The house is built largely of adobe, and when it was purchased by the Foundation, there were large cracks on many of the walls due to uneven settling of the foundations. Repairing -- and repainting -- the cracks was among the first orders of business in the restoration, and I thought the way they did it was interesting, and extraordinarily complex.

Yes, well. Our house, too, is built mostly of adobe, and when we bought it, it was in sad, and in places, crumbling shape. There were pretty large cracks in the walls, and there were places where the plaster had fallen away from the interior walls completely, exposing the adobe bricks. The stone foundation, we found, was essentially set on top of hard packed surface soil, not dug into the ground (at least so far as we can tell), and so it has settled quite unevenly, meaning that some of the floors slope noticeably, and the walls continue to crack. Our floors are wide pine boards in part of the house and what appear to be narrow maple (or some other hardwood, not oak) boards in another wing.

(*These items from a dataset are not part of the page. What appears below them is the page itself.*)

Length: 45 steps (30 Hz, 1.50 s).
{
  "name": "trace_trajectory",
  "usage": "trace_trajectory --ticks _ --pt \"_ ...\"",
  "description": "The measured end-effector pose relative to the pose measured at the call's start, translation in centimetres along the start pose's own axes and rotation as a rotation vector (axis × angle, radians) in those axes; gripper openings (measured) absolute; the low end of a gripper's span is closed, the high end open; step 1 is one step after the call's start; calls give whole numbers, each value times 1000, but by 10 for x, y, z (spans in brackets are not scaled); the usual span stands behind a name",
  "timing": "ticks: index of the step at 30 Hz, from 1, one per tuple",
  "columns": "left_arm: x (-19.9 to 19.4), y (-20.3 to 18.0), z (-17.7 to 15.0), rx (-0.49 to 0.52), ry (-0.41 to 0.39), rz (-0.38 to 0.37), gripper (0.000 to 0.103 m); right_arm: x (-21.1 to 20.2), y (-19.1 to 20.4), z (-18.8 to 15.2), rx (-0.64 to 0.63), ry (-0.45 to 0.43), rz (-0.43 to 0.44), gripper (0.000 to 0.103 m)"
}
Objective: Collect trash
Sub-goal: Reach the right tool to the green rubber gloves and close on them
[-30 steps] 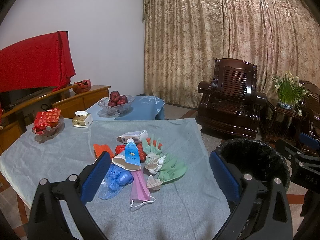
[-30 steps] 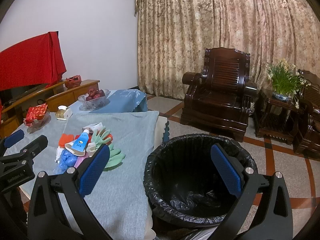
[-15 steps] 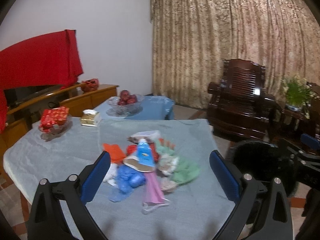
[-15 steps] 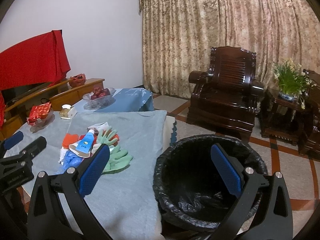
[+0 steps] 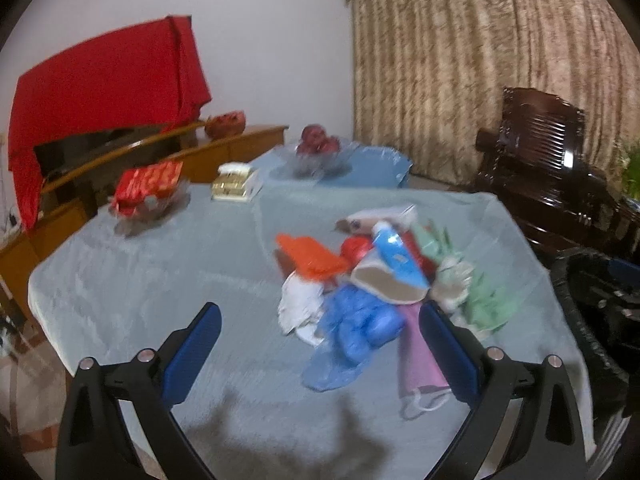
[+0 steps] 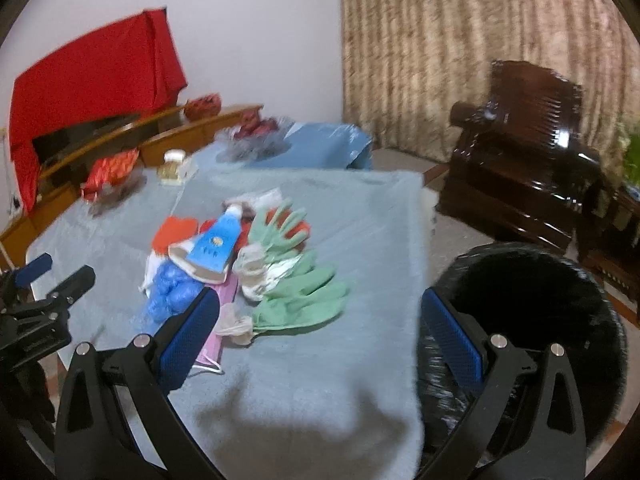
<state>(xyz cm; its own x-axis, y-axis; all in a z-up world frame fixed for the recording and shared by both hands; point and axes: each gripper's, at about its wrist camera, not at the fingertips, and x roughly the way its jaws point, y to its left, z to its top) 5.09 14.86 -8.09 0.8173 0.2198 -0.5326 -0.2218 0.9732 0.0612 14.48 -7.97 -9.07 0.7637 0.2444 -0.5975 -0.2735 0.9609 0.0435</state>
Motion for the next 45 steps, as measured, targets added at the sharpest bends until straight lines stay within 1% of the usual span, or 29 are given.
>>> trace_trajectory --ticks 1,6,8,10,15,18,21,23,25,26,28,29,31,34,36,41,45 --pt "3 1 -3 -5 6 3 97 13 5 -1 -9 22 -1 98" --pt "28 6 -10 -9 33 22 97 63 16 -4 -34 77 -22 96" --pt "35 7 -10 -4 33 27 96 79 16 -4 -39 103 -28 95" --pt "41 8 -10 -4 38 28 93 94 15 -3 -41 130 -35 91" --pt "60 7 -9 -15 59 17 92 119 7 -3 -29 173 -41 86" --pt "70 5 -9 -15 72 6 91 130 8 -2 -33 191 -25 86" --pt "76 2 -8 -13 79 -1 91 140 5 -4 -1 221 9 85" --pt "79 1 -8 -13 86 -7 91 142 1 -6 38 241 55 80" --pt "81 0 -9 -10 95 -13 91 143 -1 -7 64 261 107 67" --pt "83 -1 -10 -8 102 -16 91 144 0 -7 67 267 129 63" --pt "84 -4 -11 -5 108 -20 91 143 3 -6 57 275 177 43" --pt "85 -5 -11 -4 111 -23 91 142 4 -5 51 280 217 36" --pt "85 -7 -10 -2 111 -30 91 138 8 -3 40 283 244 14" --pt "82 -11 -7 3 102 -39 91 125 9 1 6 266 242 10" --pt "79 -14 -6 6 96 -48 91 117 7 3 5 253 254 9" --pt "72 -29 1 23 76 -87 91 87 2 15 -32 196 224 8" --pt "67 -44 10 32 60 -145 83 69 -12 25 -27 159 186 8"
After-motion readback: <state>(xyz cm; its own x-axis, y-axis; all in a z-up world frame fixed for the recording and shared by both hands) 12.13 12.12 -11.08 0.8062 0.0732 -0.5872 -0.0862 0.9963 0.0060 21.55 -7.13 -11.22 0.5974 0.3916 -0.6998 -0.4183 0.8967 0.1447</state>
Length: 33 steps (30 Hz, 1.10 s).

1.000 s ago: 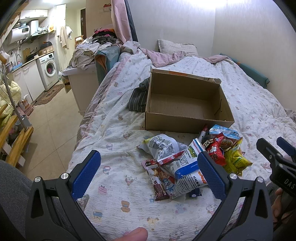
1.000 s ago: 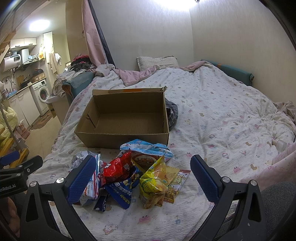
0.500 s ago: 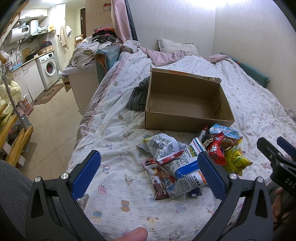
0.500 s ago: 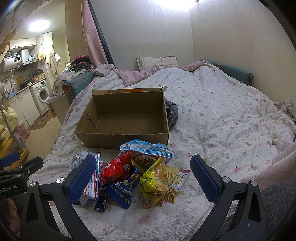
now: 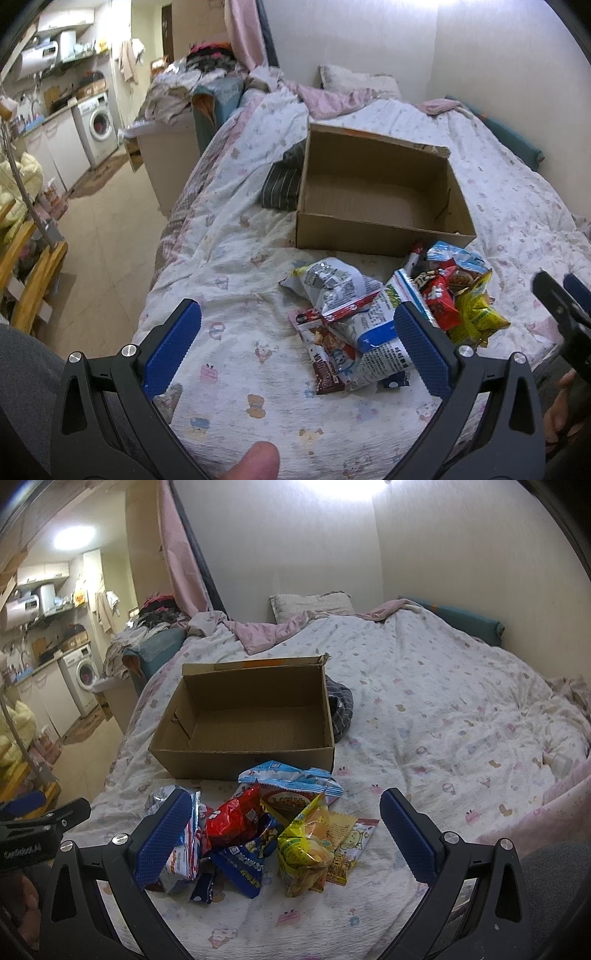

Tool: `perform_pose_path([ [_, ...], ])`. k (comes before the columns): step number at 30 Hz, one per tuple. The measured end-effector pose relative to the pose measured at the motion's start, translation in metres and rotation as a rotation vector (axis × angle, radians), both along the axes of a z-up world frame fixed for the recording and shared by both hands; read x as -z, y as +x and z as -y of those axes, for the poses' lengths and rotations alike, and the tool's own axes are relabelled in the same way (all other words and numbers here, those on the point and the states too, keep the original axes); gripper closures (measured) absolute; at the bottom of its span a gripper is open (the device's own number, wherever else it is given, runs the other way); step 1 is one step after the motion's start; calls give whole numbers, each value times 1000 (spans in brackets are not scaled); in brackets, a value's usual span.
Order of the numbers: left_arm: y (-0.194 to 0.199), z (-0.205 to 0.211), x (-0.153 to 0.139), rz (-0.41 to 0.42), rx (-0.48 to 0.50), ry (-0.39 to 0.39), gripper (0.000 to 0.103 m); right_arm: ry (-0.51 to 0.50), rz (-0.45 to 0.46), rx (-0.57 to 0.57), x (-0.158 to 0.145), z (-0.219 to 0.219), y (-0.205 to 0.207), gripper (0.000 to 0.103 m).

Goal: Organize snacks
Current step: 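Grasp the white-blue chip bag with the left gripper and lift it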

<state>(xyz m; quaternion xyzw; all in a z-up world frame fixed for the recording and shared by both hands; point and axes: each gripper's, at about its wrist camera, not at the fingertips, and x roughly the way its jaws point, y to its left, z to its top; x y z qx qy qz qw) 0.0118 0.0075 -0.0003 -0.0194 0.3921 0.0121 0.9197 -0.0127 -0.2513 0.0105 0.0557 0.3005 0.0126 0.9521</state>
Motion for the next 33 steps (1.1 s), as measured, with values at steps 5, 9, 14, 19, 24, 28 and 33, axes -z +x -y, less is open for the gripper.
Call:
perform_pose_path([
  [5, 34, -16, 11, -167, -65, -79, 0, 48, -36, 37, 3, 12, 3, 0],
  [9, 56, -17, 31, -329, -49, -268, 0, 77, -62, 51, 6, 18, 6, 0],
  [14, 66, 8, 56, -476, 11, -408, 5, 89, -75, 57, 8, 23, 6, 0],
  [19, 74, 36, 88, -598, 29, -463, 22, 82, -89, 67, 12, 30, 6, 0],
  [24, 80, 39, 112, -647, -23, -504, 35, 68, -90, 78, 13, 34, 2, 0],
  [28, 79, 46, 108, -634, -9, -461, 55, 69, -103, 83, 15, 37, 4, 0],
  [33, 73, 53, 93, -601, 9, -425, 73, 88, -114, 100, 16, 41, 5, 0],
])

So far as we can tell, there is no subfloor beneath the wide boards; they are directly on the floor joists. The narrow boards, however, appear to be on a subfloor. But gaps between floor and walls can lead to surprising drafts.

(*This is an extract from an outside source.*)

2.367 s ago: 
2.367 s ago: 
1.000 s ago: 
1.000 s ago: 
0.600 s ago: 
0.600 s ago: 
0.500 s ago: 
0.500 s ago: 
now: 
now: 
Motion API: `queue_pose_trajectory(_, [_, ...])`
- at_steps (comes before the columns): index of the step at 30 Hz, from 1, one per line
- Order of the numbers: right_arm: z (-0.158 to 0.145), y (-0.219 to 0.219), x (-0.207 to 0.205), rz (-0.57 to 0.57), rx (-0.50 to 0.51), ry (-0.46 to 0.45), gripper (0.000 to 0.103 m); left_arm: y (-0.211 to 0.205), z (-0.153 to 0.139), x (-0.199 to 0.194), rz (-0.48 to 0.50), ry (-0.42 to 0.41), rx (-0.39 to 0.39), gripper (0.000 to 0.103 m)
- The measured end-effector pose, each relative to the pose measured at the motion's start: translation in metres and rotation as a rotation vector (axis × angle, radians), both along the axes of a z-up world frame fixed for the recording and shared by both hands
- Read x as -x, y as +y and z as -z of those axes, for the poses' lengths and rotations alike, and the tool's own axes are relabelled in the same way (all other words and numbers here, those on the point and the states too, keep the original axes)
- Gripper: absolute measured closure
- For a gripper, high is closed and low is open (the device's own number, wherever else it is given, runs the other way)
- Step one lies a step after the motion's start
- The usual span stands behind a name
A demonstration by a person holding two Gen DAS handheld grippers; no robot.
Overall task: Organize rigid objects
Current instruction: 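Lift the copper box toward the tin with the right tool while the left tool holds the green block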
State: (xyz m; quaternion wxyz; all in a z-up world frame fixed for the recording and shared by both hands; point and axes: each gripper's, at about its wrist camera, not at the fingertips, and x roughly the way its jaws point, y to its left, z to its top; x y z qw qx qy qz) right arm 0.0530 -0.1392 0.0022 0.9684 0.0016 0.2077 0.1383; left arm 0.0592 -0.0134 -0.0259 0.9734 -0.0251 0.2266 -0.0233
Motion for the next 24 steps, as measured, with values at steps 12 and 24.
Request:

I'm sure there are plenty of such quirks at the Baumann place as well. People who are used to more rigorous and modern building standards would probably be put off by such things as air and roof leaks and slopes and cracks and so on that you're liable to find in an old adobe house, let alone the simple lack of electrical outlets and the somewhat primitive plumbing facilities. "How could people live this way?!" runs the refrain. Well, they did. Somehow they managed.

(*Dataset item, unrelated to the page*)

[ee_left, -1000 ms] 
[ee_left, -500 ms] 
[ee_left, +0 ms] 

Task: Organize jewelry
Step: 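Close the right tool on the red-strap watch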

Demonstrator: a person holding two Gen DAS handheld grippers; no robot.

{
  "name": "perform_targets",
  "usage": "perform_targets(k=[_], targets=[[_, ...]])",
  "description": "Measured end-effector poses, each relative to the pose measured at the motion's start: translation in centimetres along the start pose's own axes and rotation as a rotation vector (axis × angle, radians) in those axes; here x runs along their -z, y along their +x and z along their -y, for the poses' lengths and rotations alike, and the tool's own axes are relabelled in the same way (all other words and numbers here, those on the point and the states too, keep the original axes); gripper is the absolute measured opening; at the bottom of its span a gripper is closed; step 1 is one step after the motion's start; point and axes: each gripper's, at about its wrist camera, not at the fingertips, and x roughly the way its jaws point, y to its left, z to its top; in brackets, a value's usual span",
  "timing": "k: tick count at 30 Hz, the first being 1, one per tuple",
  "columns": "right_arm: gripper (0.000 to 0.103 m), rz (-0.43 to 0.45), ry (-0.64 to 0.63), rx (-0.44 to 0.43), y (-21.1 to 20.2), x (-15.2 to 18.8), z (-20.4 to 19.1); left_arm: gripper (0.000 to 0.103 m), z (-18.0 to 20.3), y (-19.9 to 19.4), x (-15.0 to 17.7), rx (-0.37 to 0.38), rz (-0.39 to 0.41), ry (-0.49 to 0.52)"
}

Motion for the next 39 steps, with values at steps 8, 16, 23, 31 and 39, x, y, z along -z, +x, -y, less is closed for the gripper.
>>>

What we deal with more than anything else it seems, are the air leaks in our house. The windows leak cold air -- despite the fact that they are energy-efficient replacements. The weatherstripping on the doors is leaky. And when the wind blows, there are air leaks and drafts around the perimeters of the rooms in the adobe part of the house, as if there is a gap between the floorboards and the walls. Oh. Well, of course there is. It's the nature of the construction.  In the winter, part of my task it to find out where cold air is coming in and block the drafts. It's an ongoing task because when one draft is blocked another appears.

I wouldn't doubt that there are similar issues in the Baumann house, and I'm sure they're just as aggravating if not more so. How can people live this way?

You're always doing maintenance things in an old adobe house, as I'm sure the Baumanns were during their 40 years' living in their little cubical house on Camino de las Animas in Santa Fe. Not only do you do constant little, and occasional big, maintenance things in an adobe house, you learn what you can let go, too, and not worry too much about -- which I'm still getting a handle on. In a way, you have to listen to the place and understand that it is a living part of the earth. Learn not to be so concerned with its appearance and become more concerned with its spirit. The house will tell you what it needs.

In 2009, a historic property report (pdf) was prepared for the Gustave Baumann house which details a lot of the property's historic importance as well as its many artistic features and quirks at the time of its restoration. Together with the videos prepared by the Historic Santa Fe Foundation and the real estate listing, it gives a surprisingly realistic picture of what life was like in Santa Fe during the early and some of the later years of the Santa Fe artists' colony -- before the colony became an industry.

I've been pondering how something initially so simple, even naive, became the economic dynamo that it is today -- and whether that is such a good thing.